In Oracle, which of the following three queries is most efficient:

SELECT DISTINCT a, b
FROM tab  

SELECT a, b
FROM tab
GROUP BY a, b

SELECT a, b
FROM
(SELECT a, b, row_number() OVER (PARTITION BY a, b ORDER BY a, b) rn
 FROM tab )
WHERE rn = 1
sinelaw
  • 16,205
  • 3
  • 49
  • 80
Isaac Kleinman
  • 3,994
  • 3
  • 31
  • 35
  • 3
    Can you take execution plans and see the cost of each? – mservidio Apr 27 '12 at 20:25
  • 4
    It depends. If one were always better than the others, then the others would not exist. I will say, I only use `GROUP BY` if I'm performing some aggregate function (`SUM`,`MIN`,`MAX`), and I avoid `DISTINCT` in all but the simplest cases, because more often than not, it's the developer saying, "I'm getting duplicate rows back, and I don't understand the data model, so I'll slap a `DISTINCT` in here," and then down the road, some combination of data invalidates original implicit assumptions, and reports "break". – Tebbe Apr 27 '12 at 20:29
  • 4
    P.S. In your analytic function, since you're already `PARTITION`ing `BY` `a` and `b`, you'll never also have the opportunity to `ORDER BY` `a` and/or `b`: your `ORDER BY` clause is essentially a no-op.
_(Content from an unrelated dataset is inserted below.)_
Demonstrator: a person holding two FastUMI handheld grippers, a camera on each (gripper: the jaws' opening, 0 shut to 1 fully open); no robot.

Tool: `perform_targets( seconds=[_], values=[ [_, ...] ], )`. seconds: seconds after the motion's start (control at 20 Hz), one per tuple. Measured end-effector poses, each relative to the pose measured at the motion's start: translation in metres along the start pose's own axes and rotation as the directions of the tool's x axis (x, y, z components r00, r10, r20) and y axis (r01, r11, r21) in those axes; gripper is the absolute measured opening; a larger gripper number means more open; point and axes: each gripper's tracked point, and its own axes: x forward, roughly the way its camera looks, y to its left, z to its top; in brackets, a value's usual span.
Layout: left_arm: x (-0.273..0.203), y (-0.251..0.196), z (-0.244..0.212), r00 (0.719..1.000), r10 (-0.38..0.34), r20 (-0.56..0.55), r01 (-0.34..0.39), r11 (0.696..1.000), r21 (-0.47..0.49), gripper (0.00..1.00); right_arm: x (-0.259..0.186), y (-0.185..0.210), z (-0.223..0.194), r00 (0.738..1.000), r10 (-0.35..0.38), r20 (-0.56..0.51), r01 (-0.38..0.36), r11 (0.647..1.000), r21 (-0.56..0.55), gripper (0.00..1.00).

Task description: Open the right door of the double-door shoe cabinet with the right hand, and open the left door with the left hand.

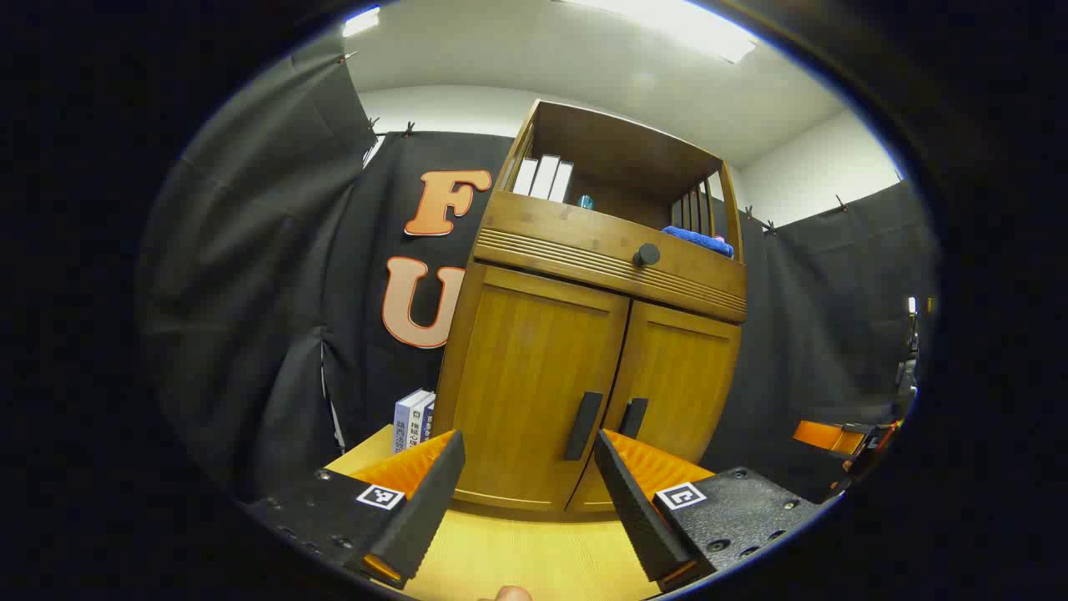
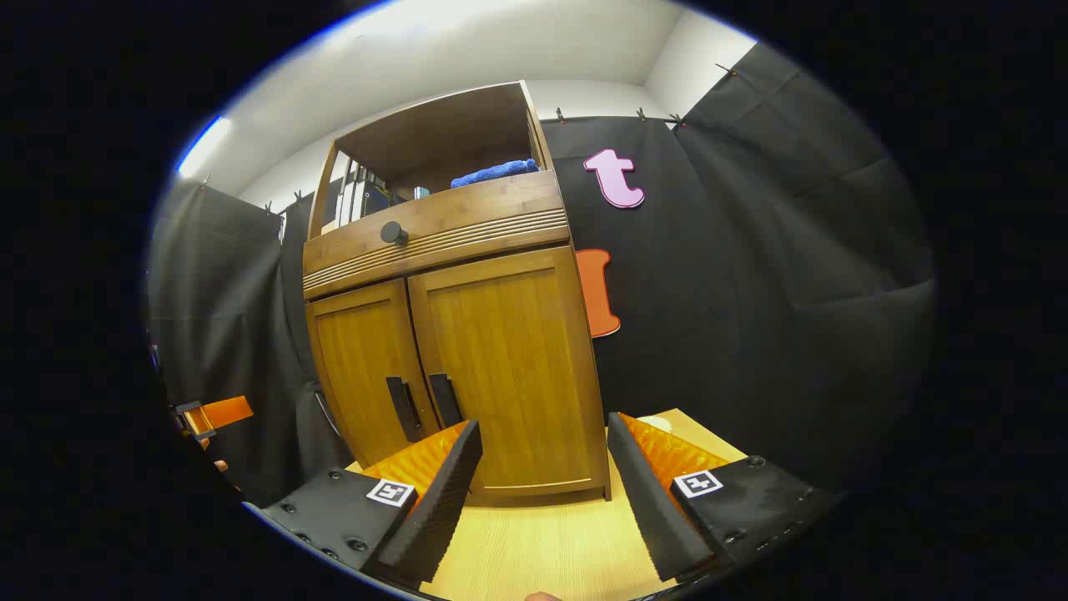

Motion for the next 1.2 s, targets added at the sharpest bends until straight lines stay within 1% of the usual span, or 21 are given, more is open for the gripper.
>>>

So either `ORDER BY` another (non-`a`, non-`b`) column, or, if you don't care, `ORDER BY NULL`. – Tebbe Apr 27 '12 at 20:32
  • I seriously doubt that the `ROW_NUMBER()` version is better than the other two. The query optimizer _may_ be able to convert it to something similar to the others, but I sort of doubt it. And yeah, you should be able to remove the `ORDER BY` in there. – Clockwork-Muse Apr 27 '12 at 21:44
  • It depends... If you were going to join this query onto another then I'd always use `row_number()` over distinct. You first two questions are [answered here](http://stackoverflow.com/questions/164319/is-there-any-difference-between-group-by-and-distinct), including in Oracle, where someone has looked at the execution plan. – Ben Apr 28 '12 at 08:42
  • @X-Zero : Oracle insists on `ORDER BY` clause, but Tebbe's suggestion to `ORDER BY NULL` does seem to make sense. @BobJarvis : when it comes to a query doesn't efficient = speed? – Isaac Kleinman Apr 30 '12 at 15:00
  • @Ben : Can you please explain why you would use `row_number()` when joining the query with another one (indeed, that is my case)? – Isaac Kleinman Apr 30 '12 at 15:58

1 Answers1

1

The first one is the correct choice, because the others are quirky and non-standard (and slightly perverse) ways of achieving the same aim.

David Aldridge
  • 51,479
  • 8
  • 68
  • 96